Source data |
※

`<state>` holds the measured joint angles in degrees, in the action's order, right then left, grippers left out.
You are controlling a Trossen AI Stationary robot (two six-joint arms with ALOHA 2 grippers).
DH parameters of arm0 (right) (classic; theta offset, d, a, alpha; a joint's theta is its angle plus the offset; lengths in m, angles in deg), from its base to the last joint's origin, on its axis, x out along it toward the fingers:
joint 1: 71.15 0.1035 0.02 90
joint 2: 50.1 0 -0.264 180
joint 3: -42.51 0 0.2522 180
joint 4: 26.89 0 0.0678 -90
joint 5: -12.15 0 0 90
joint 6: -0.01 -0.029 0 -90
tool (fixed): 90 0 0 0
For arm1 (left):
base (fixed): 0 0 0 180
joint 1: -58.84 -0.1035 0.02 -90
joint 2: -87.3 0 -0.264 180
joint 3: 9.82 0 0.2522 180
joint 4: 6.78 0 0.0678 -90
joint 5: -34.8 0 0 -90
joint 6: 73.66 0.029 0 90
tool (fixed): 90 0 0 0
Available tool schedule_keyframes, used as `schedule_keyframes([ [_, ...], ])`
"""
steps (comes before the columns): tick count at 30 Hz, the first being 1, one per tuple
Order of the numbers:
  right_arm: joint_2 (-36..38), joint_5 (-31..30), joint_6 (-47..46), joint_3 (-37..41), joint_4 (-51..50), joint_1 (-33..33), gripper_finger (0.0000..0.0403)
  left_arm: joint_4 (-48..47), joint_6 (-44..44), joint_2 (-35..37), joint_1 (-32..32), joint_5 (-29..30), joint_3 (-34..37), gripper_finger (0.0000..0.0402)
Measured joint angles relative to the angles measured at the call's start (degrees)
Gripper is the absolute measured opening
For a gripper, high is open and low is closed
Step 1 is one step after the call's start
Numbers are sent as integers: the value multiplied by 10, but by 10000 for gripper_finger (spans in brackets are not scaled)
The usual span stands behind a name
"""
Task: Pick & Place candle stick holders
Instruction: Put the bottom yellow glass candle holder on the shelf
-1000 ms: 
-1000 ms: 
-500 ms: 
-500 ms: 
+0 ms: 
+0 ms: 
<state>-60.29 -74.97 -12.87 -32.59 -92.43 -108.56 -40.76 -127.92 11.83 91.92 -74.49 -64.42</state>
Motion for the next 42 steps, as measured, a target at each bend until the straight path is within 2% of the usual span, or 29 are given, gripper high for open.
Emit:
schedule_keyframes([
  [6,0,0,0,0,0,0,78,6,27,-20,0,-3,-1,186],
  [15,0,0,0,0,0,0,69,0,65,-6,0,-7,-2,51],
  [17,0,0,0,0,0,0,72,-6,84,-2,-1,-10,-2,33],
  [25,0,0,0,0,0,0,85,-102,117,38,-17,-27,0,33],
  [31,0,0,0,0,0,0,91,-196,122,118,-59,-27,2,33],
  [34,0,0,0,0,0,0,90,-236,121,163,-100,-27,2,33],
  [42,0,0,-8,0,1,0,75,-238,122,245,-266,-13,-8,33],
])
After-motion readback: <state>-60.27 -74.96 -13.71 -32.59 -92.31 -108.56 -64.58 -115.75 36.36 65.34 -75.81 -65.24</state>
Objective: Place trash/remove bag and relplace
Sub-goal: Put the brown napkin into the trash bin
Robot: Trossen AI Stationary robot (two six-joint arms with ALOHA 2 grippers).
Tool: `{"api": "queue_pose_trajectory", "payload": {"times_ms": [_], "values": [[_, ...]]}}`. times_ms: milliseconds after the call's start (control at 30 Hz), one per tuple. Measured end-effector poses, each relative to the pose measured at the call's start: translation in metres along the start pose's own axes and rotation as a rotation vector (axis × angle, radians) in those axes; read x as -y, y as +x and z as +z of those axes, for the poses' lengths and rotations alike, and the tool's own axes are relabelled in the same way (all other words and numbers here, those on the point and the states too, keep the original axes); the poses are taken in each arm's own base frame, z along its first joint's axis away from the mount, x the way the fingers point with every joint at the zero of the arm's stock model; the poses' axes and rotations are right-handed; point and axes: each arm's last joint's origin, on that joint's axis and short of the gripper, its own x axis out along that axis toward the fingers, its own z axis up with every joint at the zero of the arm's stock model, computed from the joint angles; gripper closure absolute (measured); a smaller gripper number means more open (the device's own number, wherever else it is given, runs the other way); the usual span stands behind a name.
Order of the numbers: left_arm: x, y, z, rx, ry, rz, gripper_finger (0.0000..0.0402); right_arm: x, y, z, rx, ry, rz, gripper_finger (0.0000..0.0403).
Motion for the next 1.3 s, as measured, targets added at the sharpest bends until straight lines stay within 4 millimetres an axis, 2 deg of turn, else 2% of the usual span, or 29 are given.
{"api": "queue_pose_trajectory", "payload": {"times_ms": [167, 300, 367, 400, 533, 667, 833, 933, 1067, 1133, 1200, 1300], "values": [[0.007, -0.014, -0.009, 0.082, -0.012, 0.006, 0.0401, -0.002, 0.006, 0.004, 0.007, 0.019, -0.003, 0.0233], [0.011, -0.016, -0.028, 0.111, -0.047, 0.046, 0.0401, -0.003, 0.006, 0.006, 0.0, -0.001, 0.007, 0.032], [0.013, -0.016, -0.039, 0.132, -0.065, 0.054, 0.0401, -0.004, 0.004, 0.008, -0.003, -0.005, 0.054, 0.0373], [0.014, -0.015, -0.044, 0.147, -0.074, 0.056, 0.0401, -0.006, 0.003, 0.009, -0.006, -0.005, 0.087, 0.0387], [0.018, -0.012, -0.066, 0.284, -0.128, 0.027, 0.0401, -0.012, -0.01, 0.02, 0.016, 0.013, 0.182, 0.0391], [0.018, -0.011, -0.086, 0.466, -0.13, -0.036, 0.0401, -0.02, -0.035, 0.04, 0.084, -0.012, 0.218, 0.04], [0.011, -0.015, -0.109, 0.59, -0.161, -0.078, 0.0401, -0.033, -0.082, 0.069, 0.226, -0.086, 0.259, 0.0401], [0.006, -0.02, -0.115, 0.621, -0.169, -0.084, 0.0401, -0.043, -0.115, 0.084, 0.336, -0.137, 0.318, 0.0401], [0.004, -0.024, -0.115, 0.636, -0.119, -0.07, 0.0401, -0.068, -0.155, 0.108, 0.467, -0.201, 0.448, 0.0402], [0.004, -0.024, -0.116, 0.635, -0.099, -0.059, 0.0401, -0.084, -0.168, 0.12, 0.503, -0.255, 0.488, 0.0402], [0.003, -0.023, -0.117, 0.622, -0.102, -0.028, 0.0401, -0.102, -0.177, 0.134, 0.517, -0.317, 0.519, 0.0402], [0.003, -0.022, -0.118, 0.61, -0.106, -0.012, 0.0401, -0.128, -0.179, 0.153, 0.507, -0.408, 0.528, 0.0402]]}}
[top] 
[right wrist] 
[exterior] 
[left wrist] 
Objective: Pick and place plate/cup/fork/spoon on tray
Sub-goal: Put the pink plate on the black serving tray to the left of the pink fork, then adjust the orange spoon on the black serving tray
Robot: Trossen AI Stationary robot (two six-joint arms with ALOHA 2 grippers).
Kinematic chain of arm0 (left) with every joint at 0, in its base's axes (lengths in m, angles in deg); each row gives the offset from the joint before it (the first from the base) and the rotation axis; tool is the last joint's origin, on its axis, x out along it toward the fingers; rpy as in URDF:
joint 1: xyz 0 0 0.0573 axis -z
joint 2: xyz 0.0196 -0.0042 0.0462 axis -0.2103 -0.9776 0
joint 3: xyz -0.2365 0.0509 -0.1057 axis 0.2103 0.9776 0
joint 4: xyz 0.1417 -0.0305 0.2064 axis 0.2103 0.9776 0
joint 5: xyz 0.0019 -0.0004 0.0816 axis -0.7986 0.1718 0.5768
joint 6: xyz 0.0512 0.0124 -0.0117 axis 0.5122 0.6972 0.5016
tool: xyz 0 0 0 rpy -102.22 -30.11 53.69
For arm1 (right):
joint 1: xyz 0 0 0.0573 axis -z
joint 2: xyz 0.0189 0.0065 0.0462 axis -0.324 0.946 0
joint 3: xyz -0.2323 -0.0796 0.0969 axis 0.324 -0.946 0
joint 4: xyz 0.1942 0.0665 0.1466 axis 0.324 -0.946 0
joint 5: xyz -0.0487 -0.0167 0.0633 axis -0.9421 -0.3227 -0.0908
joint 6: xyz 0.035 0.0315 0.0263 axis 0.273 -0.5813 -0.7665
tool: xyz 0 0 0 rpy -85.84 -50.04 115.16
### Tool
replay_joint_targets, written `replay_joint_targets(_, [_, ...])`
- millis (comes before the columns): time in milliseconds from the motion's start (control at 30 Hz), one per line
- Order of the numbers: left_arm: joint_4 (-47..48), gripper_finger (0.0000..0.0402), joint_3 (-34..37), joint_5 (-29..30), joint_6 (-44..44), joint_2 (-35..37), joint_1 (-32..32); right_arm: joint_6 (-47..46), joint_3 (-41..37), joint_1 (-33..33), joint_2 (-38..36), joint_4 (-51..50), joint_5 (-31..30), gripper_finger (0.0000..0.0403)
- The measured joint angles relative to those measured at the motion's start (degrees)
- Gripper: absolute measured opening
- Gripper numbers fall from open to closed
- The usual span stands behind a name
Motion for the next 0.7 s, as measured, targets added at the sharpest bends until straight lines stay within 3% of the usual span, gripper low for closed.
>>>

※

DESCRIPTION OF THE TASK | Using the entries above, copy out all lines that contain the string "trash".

TASK RESPONSE |
Objective: Place trash/remove bag and relplace
Sub-goal: Put the brown napkin into the trash bin

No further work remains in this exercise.